Microbiome analysis generates extensive datasets composed of unique sequences, such as ASVs or MAGs, each representing unique types of microbes. These datasets encapsulate a wealth of information about microbial diversity and functionality within microbiome samples. Nevertheless, the high dimensionality and sparsity of these datasets present significant challenges. With variables outnumbering samples, a phenomenon known as the “curse of dimensionality” emerges, complicating the identification of authentic health-related microbial signatures (14). Thus, reducing the dimensionality and sparsity of the original microbiome datasets, collectively called data reduction, is imperative for microbiome analysis. However, information loss and distortion can occur in current data reduction practices in mainstream microbiome analysis.
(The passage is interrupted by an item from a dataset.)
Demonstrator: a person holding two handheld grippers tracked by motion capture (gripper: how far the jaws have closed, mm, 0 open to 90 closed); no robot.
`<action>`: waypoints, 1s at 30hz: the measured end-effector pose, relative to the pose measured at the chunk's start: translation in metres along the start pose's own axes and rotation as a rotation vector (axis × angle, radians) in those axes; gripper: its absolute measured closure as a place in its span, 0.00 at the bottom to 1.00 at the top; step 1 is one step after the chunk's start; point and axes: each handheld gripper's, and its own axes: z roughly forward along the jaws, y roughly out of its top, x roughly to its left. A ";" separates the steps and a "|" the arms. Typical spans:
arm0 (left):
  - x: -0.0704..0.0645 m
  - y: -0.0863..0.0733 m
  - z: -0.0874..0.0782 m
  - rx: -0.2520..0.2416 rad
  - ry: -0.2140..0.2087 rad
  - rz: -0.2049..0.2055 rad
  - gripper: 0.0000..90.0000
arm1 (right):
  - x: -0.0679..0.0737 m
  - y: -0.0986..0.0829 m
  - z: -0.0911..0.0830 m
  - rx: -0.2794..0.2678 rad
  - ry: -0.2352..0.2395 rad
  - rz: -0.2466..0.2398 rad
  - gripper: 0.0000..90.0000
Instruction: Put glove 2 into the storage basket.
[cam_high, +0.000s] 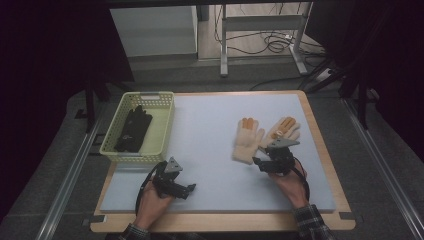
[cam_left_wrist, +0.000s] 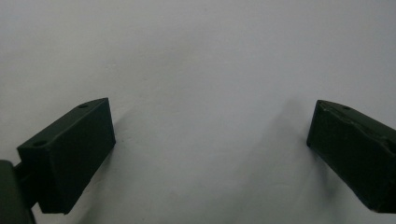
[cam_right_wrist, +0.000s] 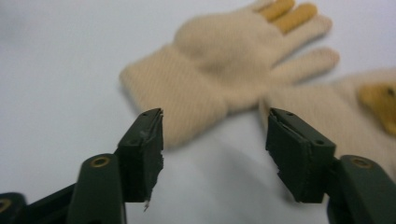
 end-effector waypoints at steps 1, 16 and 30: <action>0.000 0.000 0.000 0.000 0.000 0.000 0.01 | -0.001 0.004 0.003 -0.003 0.001 -0.001 0.44; 0.000 0.000 0.000 -0.001 0.000 0.000 0.01 | -0.013 0.053 0.072 0.031 -0.032 -0.022 0.29; 0.000 0.000 0.000 0.000 0.000 0.000 0.01 | -0.006 0.051 0.085 0.069 0.024 -0.016 0.63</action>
Information loss. Information loss on novel or understudied microbes and their functions can occur in database-dependent analysis of microbiome datasets. The primary step in conventional microbiome data analysis involves taxonomic assignment and functional annotation, heavily relying on reference databases such as SILVA (15) (https://www.arb-silva.de/) or KEGG (16) (https://www.genome.jp/kegg/). When unclassified or unannotated sequences are excluded from downstream analysis, information on the diversity and function of novel or understudied microbes they represent will be ignored in any further analysis. In practice, it’s common for 10%–40% of ASVs to remain unclassifiable at the genus level, and up to 50% of genes may lack functional annotations (17). This exclusion can result in a substantial portion of data being disregarded, thus potentially skewing the representation of microbial communities and functions.
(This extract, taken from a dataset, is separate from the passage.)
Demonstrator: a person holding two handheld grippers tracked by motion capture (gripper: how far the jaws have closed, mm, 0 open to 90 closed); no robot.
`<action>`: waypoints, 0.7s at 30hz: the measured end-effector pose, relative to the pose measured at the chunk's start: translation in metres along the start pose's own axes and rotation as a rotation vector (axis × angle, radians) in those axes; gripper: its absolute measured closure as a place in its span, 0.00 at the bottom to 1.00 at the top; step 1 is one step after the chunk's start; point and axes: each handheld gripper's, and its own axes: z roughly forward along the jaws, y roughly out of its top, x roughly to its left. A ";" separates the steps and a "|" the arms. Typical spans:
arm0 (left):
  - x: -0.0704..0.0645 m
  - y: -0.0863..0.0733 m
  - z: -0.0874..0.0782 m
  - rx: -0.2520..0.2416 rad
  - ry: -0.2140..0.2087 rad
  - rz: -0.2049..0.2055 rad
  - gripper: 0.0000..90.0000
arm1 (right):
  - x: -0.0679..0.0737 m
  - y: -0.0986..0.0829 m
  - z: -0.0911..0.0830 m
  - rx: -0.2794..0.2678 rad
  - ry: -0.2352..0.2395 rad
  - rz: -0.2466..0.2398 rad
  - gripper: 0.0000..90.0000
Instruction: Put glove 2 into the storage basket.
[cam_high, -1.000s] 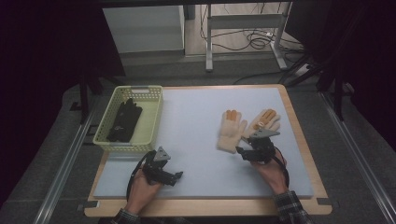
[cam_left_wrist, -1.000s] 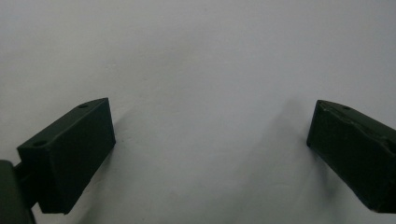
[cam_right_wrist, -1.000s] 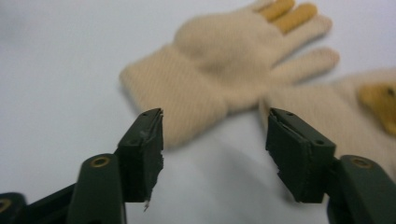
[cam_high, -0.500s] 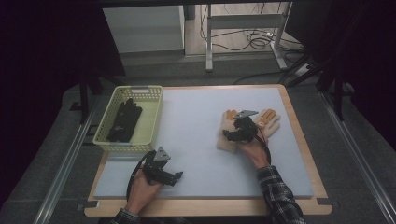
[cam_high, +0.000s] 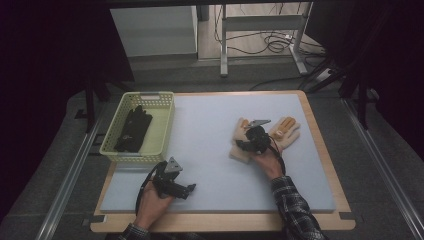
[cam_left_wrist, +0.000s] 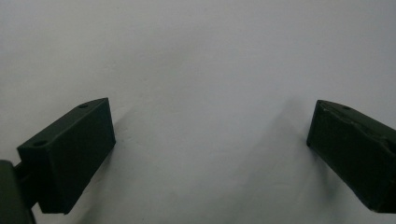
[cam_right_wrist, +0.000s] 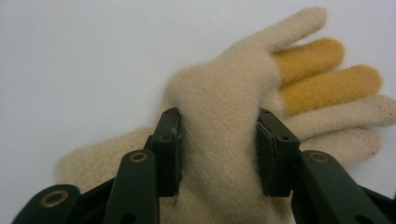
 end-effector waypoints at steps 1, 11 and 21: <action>0.000 0.000 0.000 0.000 0.000 0.000 0.01 | 0.000 0.001 -0.002 0.002 0.003 0.001 0.64; 0.000 0.000 0.000 0.001 0.000 0.000 0.01 | 0.029 0.004 -0.042 -0.072 0.103 -0.009 0.67; 0.000 0.000 0.000 0.000 0.001 0.002 0.01 | 0.081 -0.010 -0.047 -0.058 0.194 -0.074 0.64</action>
Information distortion. Information distortion, on the other hand, happens when the process of reducing dataset complexity introduces biases. For instance, lumping ASVs by genus or genes by pathways (14) can conceal the nuances of strain-level variation. Strains within the same taxon may exhibit different or opposing correlations with the same disease or intervention. Similarly, the same critical pathway gene, such as the but gene for butyrate production, may be harbored by two competing bacterial strains, masking the true abundance change of this gene in microbiome datasets (18). Failure to account for these strain-level variations during dimensionality reduction can lead to information distortion, resulting in inconsistencies across microbiome studies and hindering the establishment of clear associations between microbiome features and diseases.
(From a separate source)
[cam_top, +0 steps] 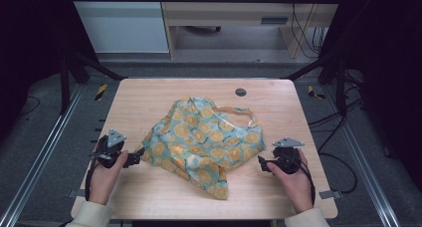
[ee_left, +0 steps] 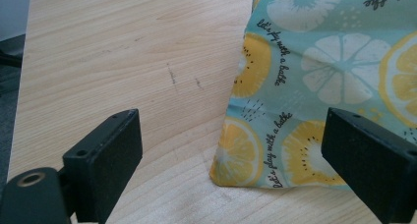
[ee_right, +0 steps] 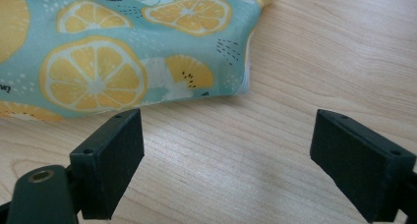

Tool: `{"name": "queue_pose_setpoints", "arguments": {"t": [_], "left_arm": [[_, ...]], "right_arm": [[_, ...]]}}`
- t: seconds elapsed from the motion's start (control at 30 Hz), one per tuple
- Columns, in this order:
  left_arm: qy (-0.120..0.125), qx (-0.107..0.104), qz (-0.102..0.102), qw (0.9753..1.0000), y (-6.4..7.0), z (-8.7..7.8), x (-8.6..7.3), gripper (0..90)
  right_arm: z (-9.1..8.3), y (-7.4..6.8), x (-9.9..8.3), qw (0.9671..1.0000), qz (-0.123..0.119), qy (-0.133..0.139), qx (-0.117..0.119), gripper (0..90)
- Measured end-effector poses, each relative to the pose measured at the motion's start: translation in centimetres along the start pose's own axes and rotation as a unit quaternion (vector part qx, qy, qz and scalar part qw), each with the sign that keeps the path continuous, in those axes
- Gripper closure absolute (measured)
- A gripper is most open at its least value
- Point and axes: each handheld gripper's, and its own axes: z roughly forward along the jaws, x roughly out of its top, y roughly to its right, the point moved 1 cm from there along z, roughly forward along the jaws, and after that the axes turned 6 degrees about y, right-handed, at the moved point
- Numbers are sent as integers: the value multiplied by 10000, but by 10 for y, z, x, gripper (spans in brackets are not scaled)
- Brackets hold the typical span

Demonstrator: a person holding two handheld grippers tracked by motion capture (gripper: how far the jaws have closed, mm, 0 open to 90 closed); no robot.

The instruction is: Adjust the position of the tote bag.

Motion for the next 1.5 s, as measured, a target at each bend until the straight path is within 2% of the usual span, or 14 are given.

A model for evaluating information loss and distortion. To address these challenges, we propose employing β diversity matrices of all ASVs or MAGs as a benchmark for the entire information content of the original datasets. We then advocate for the combined use of Procrustes analysis (19) and the Mantel test (20) to evaluate information loss and distortion, which may happen after each attempt at data reduction. These methods can compare and assess the similarity or dissimilarity between multivariate datasets. A close match between the β diversity matrices before and after data reduction indicates successful preservation of original dataset characteristics. At the same time, a significant difference may signal a loss or misrepresentation of information. For example, a new β diversity matrix based on genus-level variables should be created when analyzing ASV datasets at the genus level. This new matrix needs to be compared with the original one at the ASV level using Procrustes analysis and the Mantel test. If the matrices show congruence, it suggests minimal information loss and distortion, indicating that the reduced dataset accurately represents the original. Conversely, the pronounced disparity between the matrices may indicate potential information misrepresentation. In addition, when comparing different data reduction methods, the combined use of Procrustes analysis and the Mantel test can help determine which method better preserves information from the original datasets.

These methods ensure that dimensionality reduction maintains data integrity. By preserving the essence of information in the original datasets while reducing complexity, researchers can generate more reproducible and consistent results for microbiome biomarker discovery.